(Stored records)
▬▬▬
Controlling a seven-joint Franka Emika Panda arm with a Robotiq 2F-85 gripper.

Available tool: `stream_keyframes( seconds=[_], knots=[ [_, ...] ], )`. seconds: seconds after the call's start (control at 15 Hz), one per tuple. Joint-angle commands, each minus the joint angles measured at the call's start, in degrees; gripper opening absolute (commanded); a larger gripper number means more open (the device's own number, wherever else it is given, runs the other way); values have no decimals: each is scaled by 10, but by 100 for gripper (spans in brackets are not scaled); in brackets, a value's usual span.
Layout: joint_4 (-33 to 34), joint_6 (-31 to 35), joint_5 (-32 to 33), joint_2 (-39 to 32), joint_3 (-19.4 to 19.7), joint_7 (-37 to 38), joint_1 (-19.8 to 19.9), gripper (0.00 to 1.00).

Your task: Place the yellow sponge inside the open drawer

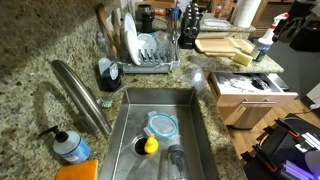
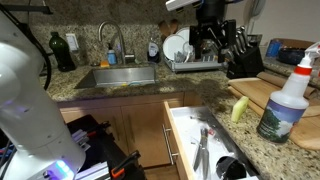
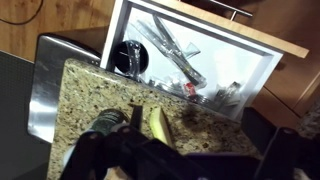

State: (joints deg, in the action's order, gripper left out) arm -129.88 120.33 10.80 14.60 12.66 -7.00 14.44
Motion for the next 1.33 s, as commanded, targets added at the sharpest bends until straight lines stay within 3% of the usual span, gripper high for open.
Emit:
stream_keyframes(
  seconds=[0.0,0.2,0.33,0.47,0.53,0.73,0.8,1.07,1.27],
  knots=[
    [-12,57,-56,-9,47,-151,-14,100],
    [3,45,-122,-35,95,-285,-43,100],
    [40,-9,-157,-90,103,-353,-35,100],
    [74,-57,-126,-137,89,-329,-21,100],
    [23,-15,-133,-77,84,-320,-15,100],
    [32,-16,-133,-97,78,-319,-14,100],
    [37,26,-108,-110,79,-280,-7,100],
    [67,122,-58,-177,82,-237,5,100],
    [90,141,-32,-203,71,-221,7,100]
  ],
)
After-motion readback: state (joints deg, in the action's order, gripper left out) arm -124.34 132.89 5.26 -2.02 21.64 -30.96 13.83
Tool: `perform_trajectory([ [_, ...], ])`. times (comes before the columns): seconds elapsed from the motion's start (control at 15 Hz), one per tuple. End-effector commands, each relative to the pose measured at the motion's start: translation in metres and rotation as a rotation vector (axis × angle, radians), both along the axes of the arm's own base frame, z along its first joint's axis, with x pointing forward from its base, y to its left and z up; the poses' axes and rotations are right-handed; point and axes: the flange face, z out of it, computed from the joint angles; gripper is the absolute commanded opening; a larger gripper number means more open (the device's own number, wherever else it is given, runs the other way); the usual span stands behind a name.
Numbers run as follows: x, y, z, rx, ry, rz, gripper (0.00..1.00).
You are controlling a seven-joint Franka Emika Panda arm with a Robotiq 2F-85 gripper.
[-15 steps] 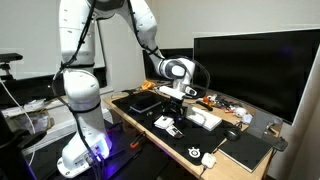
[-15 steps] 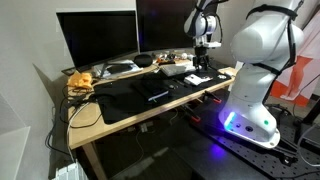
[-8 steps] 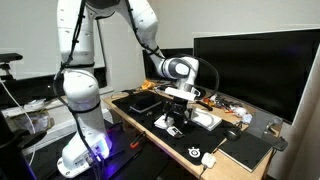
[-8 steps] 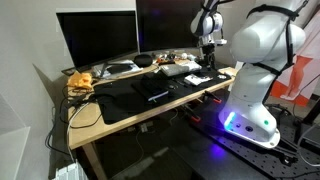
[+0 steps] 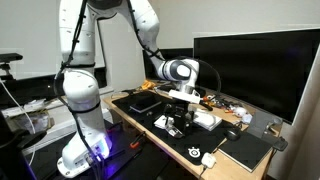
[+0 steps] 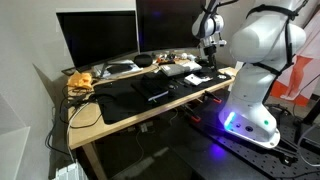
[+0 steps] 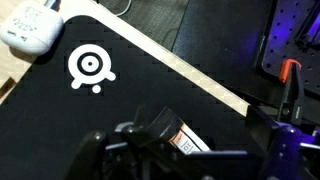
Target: Move the white box to the left.
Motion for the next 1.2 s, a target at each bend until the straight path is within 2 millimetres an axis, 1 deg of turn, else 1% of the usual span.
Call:
perform_trajectory([
  [0.0, -0.008, -0.011, -0.007, 0.054, -0.001, -0.047, 1.00],
  [0.33, -0.016, -0.023, -0.021, 0.137, -0.047, -0.233, 1.00],
  [0.6, -0.025, -0.043, -0.025, 0.156, -0.067, -0.347, 1.00],
  [0.73, -0.028, -0.050, -0.027, 0.174, -0.076, -0.389, 1.00],
  [1.0, -0.023, -0.052, -0.038, 0.226, -0.094, -0.499, 1.00],
  [1.07, -0.021, -0.051, -0.039, 0.237, -0.100, -0.520, 0.97],
  [1.13, -0.019, -0.050, -0.041, 0.244, -0.107, -0.538, 0.73],
])
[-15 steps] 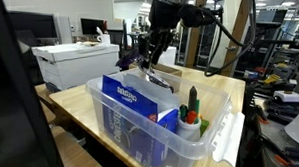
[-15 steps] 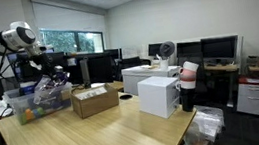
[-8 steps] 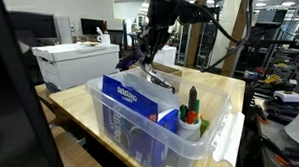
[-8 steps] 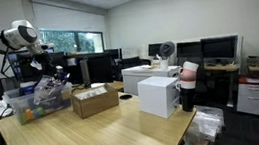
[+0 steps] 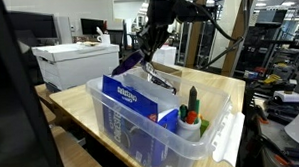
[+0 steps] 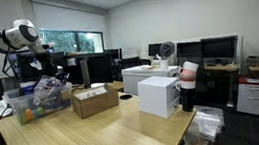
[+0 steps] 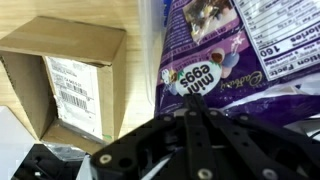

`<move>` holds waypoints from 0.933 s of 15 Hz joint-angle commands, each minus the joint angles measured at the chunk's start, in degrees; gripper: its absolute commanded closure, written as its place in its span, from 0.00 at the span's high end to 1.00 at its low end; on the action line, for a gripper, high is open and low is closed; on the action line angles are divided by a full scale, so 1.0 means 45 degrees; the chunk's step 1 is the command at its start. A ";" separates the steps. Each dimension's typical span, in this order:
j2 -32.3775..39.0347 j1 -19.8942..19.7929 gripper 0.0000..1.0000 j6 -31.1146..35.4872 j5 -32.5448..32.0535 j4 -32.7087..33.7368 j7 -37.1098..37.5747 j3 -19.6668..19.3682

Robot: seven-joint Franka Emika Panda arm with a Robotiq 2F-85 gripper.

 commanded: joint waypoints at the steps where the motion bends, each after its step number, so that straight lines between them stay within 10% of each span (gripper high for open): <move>1: -0.0121 -0.0113 0.02 0.0572 0.0391 -0.0454 0.0103 0.0097; 14: 0.0634 0.0101 0.02 0.2267 -0.0217 -0.1454 0.0682 0.0097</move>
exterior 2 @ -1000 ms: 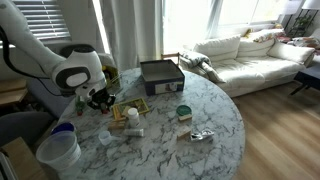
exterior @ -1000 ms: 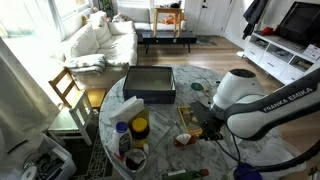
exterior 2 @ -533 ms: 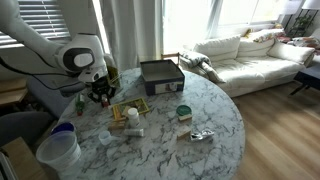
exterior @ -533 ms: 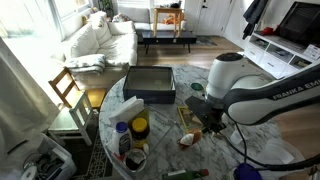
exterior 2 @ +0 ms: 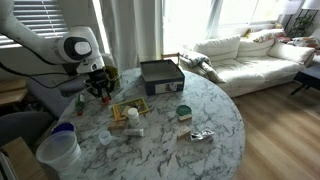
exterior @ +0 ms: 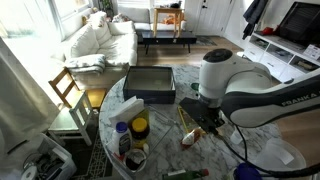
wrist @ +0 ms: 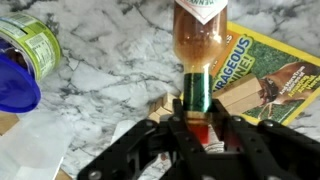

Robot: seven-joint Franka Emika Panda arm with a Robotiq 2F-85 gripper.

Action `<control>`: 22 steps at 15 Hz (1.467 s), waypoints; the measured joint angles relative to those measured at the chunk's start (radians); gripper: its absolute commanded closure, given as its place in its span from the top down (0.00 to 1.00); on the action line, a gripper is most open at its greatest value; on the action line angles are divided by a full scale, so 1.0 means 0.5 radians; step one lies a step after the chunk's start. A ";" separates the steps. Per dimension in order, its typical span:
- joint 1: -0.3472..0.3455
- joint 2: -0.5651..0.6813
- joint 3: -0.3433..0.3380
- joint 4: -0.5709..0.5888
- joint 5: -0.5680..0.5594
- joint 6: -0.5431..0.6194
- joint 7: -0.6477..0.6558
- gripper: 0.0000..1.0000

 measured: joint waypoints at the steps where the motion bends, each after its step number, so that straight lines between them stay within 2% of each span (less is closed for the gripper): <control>1: 0.005 0.000 0.013 0.005 -0.015 -0.009 0.008 0.08; 5: 0.026 0.000 0.056 0.039 -0.122 -0.062 0.066 0.08; 11: 0.071 0.001 0.093 0.099 -0.479 -0.209 0.196 0.08; 22: 0.151 0.024 0.223 0.118 -0.821 -0.366 0.242 0.08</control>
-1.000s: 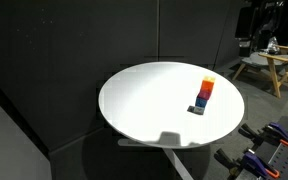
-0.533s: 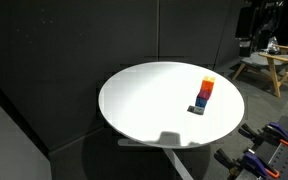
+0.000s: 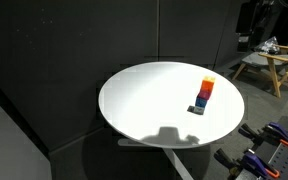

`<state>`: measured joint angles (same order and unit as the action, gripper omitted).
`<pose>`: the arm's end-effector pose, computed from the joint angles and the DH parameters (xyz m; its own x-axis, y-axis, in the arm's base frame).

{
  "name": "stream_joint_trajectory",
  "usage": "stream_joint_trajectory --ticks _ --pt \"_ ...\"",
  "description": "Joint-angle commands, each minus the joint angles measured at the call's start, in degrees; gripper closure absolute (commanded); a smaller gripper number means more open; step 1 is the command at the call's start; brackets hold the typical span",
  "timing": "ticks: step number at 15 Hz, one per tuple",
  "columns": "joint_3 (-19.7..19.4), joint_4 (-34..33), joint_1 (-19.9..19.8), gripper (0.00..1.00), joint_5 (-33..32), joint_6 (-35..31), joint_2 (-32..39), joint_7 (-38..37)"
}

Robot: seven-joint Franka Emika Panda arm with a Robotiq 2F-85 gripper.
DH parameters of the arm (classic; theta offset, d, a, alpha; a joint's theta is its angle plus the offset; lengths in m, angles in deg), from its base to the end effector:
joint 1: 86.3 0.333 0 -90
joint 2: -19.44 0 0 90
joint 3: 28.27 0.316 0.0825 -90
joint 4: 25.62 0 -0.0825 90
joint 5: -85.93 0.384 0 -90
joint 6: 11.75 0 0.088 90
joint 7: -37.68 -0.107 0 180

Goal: Put the orange block on the table

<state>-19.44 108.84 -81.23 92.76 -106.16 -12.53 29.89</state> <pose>0.3539 0.1069 0.5211 0.9871 0.0602 -0.1485 0.0586 -0.9982 -0.0149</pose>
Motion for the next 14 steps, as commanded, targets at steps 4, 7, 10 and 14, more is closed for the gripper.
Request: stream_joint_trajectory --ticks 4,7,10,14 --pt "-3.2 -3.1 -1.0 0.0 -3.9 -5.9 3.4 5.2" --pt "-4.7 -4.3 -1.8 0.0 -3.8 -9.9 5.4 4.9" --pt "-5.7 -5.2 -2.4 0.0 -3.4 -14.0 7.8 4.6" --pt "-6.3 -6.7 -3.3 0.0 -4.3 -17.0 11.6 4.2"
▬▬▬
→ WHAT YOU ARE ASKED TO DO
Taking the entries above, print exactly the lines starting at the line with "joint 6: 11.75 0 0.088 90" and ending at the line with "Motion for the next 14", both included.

→ OUTPUT BELOW
joint 6: 11.75 0 0.088 90
joint 7: -37.68 -0.107 0 180

Goal: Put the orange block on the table

<state>-19.44 108.84 -81.23 92.76 -106.16 -12.53 29.89</state> <pose>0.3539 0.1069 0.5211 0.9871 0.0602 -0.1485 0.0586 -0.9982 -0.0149</pose>
Motion for the next 14 steps, as commanded, targets at steps 4, 7, 10 and 14, more is closed for the gripper.

There is nothing else to this exercise.